Summary: Researchers have identified causal genetic links to three blood metabolite levels that increase migraine risks.
Source: Queensland University of Technology
Migraines are a pain in the head and in the hip pocket, but newly discovered genetic causes by QUT researchers could lead the way to new preventative drugs and therapies.
Genetic analyses findings were published in The American Journal of Human Genetics by Professor Dale Nyholt and his PhD candidates Hamzeh Tanha and Anita Sathyanarayanan, all from the QUT Centre for Genomics and Personalised Health.
Professor Nyholt said the team identified causal genetic links to three blood metabolite levels that increase migraine risk:
lower levels of DHA, an omega-3 known to reduce inflammation
higher levels of LPE(20:4), a chemical that blocks an anti-inflammatory molecule
lower levels of a third, currently uncharacterised metabolite, named X–11315.
Professor Nyholt said these genetic links could now be targeted by future research and clinical trials to develop and test compounds that influenced metabolite levels and prevented migraine.
He said migraine was estimated to cost the Australian economy $35.7 billion each year and current treatments failed up to 50 percent of migraine patients.
“Observed relationships between genetic factors influencing blood metabolite levels and genetic risk for migraine suggest an alteration of metabolites in people with migraine,” Professor Nyholt said.
Metabolites are substances made or used when the body breaks down food, drugs, or chemicals during metabolism.
“Variations in blood levels of metabolites can be due to diet, lifestyle, and genetics, but they are easy to measure and may be modified using diet planning and supplementation,” Professor Nyholt said.
Professor Nyholt said people with migraine had higher levels of shorter length fatty acids except for docosahexaenoic acid (DHA), a very long-chain omega-3 that protects against migraine.
“Fatty acids are made up of more complex lipids that help with cell signalling, cell membrane composition and gene expression, influencing disease risk,” he said.
“Lower levels of DHA are associated with inflammation, cardiovascular and brain disorders, such as depression, which are all linked to migraine risk.”
Professor Nyholt said LPE(20:4) was a chemical compound that blocked the production of an anti-inflammatory molecule called anandamide.
“If LPE(20:4) is controlled to allow production of more anandamide to reduce inflammation, this could potentially prevent migraine,” he said.
Professor Nyholt said that lower blood levels of a third metabolite named X–11315 also increased the risk of migraine, and that characterising it was an area of future research.
Genetic overlap and causality between blood metabolites and migraine
The availability of genome-wide association studies (GWASs) for human blood metabolome provides an excellent opportunity for studying metabolism in a heritable disease such as migraine.
Utilizing GWAS summary statistics, we conduct comprehensive pairwise genetic analyses to estimate polygenic genetic overlap and causality between 316 unique blood metabolite levels and migraine risk.
We find significant genome-wide genetic overlap between migraine and 44 metabolites, mostly lipid and organic acid metabolic traits (FDR < 0.05). We also identify 36 metabolites, mostly related to lipoproteins, that have shared genetic influences with migraine at eight independent genomic loci (posterior probability > 0.9) across chromosomes 3, 5, 6, 9, and 16.
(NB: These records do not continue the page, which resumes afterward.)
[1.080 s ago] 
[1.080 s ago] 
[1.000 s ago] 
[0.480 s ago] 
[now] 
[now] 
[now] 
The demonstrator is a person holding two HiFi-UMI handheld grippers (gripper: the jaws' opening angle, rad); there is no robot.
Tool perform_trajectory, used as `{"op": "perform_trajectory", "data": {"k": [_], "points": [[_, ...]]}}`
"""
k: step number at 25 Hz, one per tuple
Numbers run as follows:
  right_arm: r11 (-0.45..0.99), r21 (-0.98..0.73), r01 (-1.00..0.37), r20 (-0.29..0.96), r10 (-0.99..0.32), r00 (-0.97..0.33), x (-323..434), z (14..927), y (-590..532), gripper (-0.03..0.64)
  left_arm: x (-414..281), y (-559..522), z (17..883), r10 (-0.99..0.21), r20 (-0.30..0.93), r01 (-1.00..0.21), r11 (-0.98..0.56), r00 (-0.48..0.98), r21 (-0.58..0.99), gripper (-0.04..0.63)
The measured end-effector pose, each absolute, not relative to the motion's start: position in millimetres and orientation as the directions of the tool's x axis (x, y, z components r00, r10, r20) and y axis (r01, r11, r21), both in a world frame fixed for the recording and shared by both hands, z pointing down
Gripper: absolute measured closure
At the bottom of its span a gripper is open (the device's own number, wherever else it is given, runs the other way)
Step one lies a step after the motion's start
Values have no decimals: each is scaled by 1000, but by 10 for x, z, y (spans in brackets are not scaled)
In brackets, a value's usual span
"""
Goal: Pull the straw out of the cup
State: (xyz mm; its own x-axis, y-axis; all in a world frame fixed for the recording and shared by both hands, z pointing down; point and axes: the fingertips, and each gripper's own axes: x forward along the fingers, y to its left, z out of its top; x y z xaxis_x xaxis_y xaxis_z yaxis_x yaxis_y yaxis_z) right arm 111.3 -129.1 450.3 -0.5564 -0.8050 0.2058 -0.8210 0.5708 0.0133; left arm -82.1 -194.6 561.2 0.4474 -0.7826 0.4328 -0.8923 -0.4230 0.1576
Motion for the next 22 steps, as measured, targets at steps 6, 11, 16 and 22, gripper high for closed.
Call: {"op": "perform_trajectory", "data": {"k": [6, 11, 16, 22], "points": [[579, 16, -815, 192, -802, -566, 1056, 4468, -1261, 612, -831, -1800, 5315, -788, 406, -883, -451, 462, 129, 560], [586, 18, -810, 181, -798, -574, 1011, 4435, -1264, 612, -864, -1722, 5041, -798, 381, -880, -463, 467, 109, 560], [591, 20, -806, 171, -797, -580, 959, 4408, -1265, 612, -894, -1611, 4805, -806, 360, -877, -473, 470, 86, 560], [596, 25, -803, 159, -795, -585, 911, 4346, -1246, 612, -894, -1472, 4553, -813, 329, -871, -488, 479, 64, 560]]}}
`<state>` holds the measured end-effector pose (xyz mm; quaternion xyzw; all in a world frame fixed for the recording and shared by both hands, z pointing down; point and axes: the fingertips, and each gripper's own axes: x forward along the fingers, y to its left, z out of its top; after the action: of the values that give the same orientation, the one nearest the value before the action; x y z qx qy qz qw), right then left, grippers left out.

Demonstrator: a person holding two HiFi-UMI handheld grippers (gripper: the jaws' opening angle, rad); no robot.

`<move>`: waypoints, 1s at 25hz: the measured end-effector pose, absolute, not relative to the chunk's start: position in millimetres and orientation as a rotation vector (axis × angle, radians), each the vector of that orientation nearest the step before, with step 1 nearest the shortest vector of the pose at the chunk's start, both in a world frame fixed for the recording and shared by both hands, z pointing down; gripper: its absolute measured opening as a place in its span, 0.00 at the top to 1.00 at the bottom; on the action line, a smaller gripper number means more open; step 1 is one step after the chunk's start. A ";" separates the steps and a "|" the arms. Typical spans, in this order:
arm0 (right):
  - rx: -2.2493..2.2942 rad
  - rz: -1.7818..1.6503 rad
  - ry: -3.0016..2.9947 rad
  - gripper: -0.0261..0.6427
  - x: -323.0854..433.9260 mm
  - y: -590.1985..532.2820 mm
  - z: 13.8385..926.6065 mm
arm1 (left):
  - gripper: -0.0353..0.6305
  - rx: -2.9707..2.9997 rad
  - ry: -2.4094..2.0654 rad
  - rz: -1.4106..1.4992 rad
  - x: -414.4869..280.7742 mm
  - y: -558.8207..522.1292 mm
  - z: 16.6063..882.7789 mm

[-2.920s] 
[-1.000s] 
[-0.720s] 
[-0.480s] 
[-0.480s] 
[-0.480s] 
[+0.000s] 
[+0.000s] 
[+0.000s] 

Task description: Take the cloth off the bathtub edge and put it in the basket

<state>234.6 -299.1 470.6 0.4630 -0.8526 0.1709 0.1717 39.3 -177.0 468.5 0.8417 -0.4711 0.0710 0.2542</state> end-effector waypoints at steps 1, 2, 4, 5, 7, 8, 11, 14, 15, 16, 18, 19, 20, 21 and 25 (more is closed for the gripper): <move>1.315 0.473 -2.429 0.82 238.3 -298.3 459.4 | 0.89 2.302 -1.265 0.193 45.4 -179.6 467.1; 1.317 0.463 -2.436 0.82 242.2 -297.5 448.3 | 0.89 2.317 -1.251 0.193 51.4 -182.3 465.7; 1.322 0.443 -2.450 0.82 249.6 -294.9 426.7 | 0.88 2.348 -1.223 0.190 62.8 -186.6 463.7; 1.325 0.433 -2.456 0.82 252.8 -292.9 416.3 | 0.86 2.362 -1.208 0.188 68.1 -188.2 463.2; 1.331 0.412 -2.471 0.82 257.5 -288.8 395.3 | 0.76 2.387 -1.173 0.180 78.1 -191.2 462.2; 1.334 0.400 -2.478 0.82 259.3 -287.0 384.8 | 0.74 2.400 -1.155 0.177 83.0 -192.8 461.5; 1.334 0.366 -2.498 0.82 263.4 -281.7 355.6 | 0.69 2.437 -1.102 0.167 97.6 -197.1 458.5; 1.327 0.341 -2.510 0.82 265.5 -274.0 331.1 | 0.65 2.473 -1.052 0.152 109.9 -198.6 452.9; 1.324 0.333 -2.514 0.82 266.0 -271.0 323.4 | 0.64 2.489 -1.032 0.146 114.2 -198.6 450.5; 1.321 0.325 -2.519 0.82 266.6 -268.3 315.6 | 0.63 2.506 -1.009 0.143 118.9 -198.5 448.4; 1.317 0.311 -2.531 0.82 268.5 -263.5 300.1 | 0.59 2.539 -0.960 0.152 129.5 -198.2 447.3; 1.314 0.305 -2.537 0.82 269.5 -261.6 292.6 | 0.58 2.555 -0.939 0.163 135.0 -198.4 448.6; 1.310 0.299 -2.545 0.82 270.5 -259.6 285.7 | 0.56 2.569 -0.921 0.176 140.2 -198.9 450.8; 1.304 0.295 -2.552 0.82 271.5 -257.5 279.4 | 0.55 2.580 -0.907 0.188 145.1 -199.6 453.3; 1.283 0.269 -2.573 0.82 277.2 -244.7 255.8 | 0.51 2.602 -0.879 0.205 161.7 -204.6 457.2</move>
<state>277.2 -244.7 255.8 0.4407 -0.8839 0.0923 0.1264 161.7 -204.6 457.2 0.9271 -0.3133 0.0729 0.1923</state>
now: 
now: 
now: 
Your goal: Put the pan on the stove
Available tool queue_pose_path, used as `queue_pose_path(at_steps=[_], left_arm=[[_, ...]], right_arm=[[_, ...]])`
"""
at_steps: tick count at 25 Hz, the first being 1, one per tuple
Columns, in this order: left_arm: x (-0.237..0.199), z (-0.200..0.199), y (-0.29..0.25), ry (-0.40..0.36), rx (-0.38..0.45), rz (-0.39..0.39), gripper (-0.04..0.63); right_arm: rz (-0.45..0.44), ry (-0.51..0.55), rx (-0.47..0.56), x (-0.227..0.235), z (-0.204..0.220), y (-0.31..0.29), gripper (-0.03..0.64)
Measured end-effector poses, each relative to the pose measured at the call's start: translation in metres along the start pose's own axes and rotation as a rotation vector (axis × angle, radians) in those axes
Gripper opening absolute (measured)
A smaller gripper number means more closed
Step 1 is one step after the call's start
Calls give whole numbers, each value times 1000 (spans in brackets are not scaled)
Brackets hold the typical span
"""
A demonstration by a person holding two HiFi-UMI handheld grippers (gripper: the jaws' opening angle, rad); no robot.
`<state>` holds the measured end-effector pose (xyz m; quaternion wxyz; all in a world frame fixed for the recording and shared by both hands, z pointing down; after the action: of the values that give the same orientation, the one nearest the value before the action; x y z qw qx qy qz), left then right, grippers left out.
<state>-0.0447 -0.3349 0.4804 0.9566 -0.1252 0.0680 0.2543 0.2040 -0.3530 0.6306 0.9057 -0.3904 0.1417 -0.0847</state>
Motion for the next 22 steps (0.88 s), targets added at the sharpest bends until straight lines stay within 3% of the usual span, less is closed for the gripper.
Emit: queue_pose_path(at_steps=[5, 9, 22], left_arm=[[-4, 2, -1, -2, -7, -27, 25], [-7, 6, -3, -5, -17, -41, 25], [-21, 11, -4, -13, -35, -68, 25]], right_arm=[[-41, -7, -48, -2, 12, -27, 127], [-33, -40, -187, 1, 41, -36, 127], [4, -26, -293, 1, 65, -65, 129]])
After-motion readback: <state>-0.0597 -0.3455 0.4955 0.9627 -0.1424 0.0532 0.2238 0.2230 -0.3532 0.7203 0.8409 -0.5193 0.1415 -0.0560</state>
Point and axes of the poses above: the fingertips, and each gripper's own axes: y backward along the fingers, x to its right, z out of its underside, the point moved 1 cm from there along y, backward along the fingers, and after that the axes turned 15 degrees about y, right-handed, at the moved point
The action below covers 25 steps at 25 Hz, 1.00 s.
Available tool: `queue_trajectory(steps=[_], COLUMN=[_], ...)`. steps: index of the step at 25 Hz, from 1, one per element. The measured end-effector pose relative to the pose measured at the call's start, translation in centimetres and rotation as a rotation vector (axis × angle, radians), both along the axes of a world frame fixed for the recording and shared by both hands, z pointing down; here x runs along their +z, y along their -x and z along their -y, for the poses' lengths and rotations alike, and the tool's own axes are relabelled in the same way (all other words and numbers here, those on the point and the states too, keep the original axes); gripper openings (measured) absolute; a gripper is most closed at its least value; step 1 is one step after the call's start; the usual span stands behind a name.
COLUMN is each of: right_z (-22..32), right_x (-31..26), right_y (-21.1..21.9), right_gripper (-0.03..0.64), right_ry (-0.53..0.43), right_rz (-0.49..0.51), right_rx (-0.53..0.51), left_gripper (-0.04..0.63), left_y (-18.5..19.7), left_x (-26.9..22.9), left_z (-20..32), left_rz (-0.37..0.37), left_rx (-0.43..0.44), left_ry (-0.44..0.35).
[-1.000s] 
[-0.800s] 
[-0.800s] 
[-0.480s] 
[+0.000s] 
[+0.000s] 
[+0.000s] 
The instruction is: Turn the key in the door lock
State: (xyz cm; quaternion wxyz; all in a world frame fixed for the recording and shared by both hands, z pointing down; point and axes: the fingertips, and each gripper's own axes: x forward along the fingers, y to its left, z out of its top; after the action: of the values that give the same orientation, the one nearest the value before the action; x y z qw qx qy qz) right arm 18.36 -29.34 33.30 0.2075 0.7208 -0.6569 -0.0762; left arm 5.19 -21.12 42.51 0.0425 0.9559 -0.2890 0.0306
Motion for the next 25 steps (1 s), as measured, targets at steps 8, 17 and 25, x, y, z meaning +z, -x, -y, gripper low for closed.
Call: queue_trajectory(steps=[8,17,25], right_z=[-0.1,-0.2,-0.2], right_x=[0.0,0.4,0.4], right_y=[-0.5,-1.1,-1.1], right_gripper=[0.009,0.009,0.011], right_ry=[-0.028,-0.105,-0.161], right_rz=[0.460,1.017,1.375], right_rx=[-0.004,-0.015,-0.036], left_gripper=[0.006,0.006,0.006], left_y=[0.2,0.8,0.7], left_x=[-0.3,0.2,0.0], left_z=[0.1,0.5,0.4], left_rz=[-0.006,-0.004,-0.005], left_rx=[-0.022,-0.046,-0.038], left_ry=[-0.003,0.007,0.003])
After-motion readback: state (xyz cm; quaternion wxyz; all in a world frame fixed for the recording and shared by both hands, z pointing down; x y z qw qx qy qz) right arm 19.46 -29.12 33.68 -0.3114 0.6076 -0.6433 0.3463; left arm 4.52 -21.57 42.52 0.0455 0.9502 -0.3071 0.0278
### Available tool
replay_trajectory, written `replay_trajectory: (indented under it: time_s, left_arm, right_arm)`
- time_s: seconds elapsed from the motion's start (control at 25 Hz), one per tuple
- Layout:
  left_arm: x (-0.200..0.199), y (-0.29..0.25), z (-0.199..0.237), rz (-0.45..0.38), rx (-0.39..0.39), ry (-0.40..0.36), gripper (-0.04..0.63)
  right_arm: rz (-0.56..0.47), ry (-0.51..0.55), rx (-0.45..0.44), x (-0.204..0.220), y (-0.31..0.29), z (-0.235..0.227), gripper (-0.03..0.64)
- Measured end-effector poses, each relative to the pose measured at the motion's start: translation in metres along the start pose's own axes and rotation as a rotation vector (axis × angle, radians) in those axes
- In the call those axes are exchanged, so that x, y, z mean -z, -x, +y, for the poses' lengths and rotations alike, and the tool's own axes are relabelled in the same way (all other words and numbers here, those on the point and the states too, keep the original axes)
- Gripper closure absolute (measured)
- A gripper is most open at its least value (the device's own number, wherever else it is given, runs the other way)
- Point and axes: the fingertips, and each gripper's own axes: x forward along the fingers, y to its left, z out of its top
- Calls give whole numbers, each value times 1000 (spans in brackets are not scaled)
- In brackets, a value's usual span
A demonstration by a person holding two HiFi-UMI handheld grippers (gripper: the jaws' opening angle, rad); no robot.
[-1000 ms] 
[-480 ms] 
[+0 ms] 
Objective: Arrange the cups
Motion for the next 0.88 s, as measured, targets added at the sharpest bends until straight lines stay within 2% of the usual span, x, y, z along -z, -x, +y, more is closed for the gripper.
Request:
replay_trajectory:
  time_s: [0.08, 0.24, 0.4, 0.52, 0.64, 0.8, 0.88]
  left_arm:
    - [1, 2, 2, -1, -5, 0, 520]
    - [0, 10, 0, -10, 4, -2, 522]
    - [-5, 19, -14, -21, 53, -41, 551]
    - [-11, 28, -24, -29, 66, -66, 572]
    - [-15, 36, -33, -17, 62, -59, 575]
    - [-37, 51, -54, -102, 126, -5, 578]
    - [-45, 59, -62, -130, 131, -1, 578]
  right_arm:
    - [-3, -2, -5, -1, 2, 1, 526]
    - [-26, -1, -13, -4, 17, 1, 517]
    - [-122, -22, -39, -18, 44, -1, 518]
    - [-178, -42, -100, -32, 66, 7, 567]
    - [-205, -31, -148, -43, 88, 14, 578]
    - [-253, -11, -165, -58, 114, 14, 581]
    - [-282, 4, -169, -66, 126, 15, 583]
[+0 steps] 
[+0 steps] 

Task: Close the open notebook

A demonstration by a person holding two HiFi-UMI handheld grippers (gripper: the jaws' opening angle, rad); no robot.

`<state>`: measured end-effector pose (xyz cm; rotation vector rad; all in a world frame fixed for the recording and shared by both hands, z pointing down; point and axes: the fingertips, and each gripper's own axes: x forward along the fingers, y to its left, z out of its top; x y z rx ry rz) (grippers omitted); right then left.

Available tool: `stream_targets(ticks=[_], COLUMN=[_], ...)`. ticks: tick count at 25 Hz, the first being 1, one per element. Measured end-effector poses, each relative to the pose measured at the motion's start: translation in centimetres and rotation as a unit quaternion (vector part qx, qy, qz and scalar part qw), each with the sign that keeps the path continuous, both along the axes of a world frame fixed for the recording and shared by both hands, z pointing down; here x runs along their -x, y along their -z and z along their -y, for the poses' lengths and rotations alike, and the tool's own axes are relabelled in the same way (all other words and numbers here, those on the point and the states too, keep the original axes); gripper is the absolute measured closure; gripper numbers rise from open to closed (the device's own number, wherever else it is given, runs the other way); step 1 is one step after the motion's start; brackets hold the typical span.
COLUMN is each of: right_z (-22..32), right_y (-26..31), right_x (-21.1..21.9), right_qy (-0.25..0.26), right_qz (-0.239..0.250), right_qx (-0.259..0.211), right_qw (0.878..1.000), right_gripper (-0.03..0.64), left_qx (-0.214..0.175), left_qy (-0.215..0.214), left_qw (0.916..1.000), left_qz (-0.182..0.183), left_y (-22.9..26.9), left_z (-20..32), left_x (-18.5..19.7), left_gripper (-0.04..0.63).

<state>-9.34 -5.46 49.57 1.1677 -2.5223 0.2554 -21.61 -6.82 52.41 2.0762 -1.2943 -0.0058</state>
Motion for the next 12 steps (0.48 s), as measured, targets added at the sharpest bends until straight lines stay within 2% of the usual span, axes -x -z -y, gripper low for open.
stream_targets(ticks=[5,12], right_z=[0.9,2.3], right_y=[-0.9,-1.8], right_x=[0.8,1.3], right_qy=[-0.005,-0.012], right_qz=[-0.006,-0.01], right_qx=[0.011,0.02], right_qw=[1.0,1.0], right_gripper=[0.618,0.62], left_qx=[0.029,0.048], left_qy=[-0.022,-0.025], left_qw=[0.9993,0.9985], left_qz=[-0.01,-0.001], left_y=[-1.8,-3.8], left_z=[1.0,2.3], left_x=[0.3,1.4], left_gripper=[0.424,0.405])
The observed relationships between genetic factors influencing blood metabolite levels and genetic risk for migraine suggest an alteration of metabolite levels in individuals with migraine. Our analyses suggest higher levels of fatty acids, except docosahexaenoic acid (DHA), a very long-chain omega-3, in individuals with migraine. Consistently, we found a causally protective role for a longer length of fatty acids against migraine.
We also identified a causal effect for a higher level of a lysophosphatidylethanolamine, LPE(20:4), on migraine, thus introducing LPE(20:4) as a potential therapeutic target for migraine.